Rainbow-Delight had light-brown skin and African features. He
carried himself with a kind of consistent, humiliated nobility. He
secretly believed that “the chances of a ceasefire” were “less
than the next Mozart being a monkey.” His chief negotiator, Hans
Flyabout, alternating between suburbs A and B, rose daily from
sandbagged basements to say: “Constructive negotiations are
proceeding.” But not around here, he thought. Rising from
sandbagged bunkers to spout clichés was his job. He looked like an
accountant whose right hand had been soldered to a leather briefcase.
His perfect hair resembled a wig hewn from satin and silk.
“It’s a miracle,”
Klaus said, “that the guy can keep a straight face.”
The weapons manufacturer
and his brother ran into Klaus in the restaurant of a five-star hotel
in the Caymans. Klaus was eating Peking duck in a plum-cherry sauce.
“Five hundred thousand
armband units at fifty a hit,” Klaus told them, “kinda adds up.

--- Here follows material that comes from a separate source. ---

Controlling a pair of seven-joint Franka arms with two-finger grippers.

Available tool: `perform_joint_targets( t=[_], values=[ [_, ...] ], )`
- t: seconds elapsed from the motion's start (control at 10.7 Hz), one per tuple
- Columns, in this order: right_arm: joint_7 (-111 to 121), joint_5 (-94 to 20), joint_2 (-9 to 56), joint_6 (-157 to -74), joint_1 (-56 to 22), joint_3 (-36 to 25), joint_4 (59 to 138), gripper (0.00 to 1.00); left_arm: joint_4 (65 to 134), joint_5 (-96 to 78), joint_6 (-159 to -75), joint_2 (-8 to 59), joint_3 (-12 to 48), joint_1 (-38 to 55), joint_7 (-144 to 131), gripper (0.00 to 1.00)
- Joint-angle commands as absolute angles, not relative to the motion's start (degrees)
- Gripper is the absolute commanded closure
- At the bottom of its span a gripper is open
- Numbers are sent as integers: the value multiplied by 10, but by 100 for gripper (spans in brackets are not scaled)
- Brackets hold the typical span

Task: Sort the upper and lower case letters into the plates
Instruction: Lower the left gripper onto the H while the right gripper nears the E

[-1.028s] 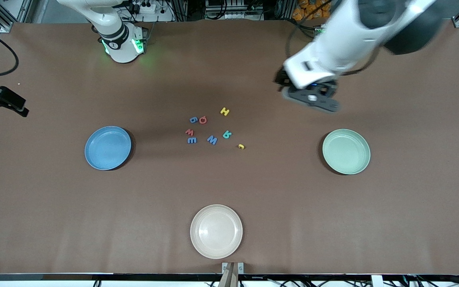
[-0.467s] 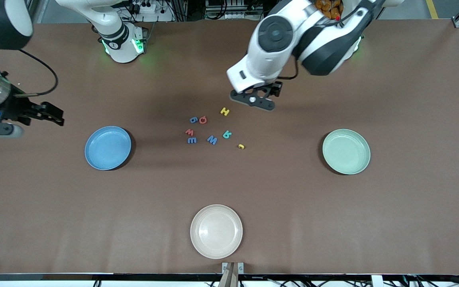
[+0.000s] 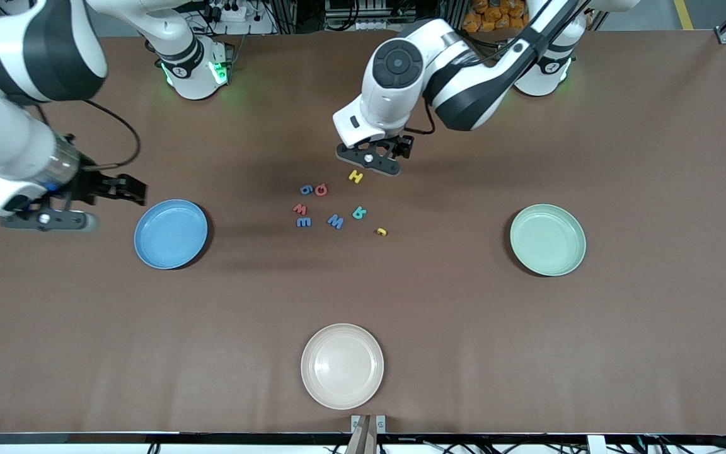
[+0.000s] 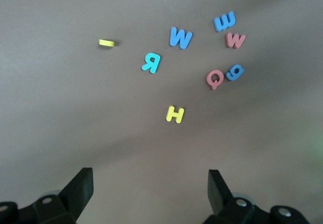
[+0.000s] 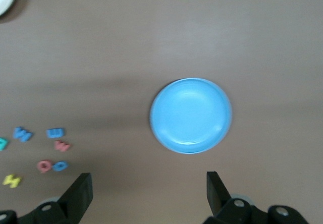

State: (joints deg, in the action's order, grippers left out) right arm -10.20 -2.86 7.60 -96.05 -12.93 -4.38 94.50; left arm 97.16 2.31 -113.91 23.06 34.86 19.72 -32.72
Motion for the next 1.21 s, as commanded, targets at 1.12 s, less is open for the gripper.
perform_joint_targets(
  t=[1.12],
  values=[
    [-142, -103, 162, -1538, -322, -47, 1264, 0, 1041, 241, -1359, 388, 375, 258, -467, 2]
  ],
)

And let’s not forget the shirts. You two didn’t do too badly
yourselves, eh?”
“Mike,” the
politician said, referring to his brother, “revolutionised
marketing by calling Bob Caps the Cary Grant equivalent of Che
Guevara. Marketing experts now refer to that comment as a tipping
point.”
“It damn well nearly
tipped me off my seat,” Klaus replied. “I almost died laughing.”
“Bob,” Mike smiled,
“did die.”
“And for a great
cause,” Klaus replied, grinning.
The only thing wider than
Klaus’s smile was his stomach. His head resembled a shrunken
cranium above his metre-wide shoulders.
“To great causes,”
Mike said, raising his glass.
“This duck,” Klaus
said, “is almost as good as the boids you babies sold from those
lagoons.”
The table rocked as Klaus
howled with laughter.
“You were our best
client,” Mike said.
Although Mike looked like
an eagle, he had a charming voice. His smile resembled a dazzling
shower of fluorescence. His hair fell like dank cloth from the
fish-belly-coloured part that dissected his head.
“And the client,” he
added, “is always right.”
THE END
Biography:
Kim has worked for aid
agencies in three conflicts: Kosovo, Iraq and Palestine. He takes
risks to get the experience required for writing. 86 of his stories
have been accepted by 73 different magazines.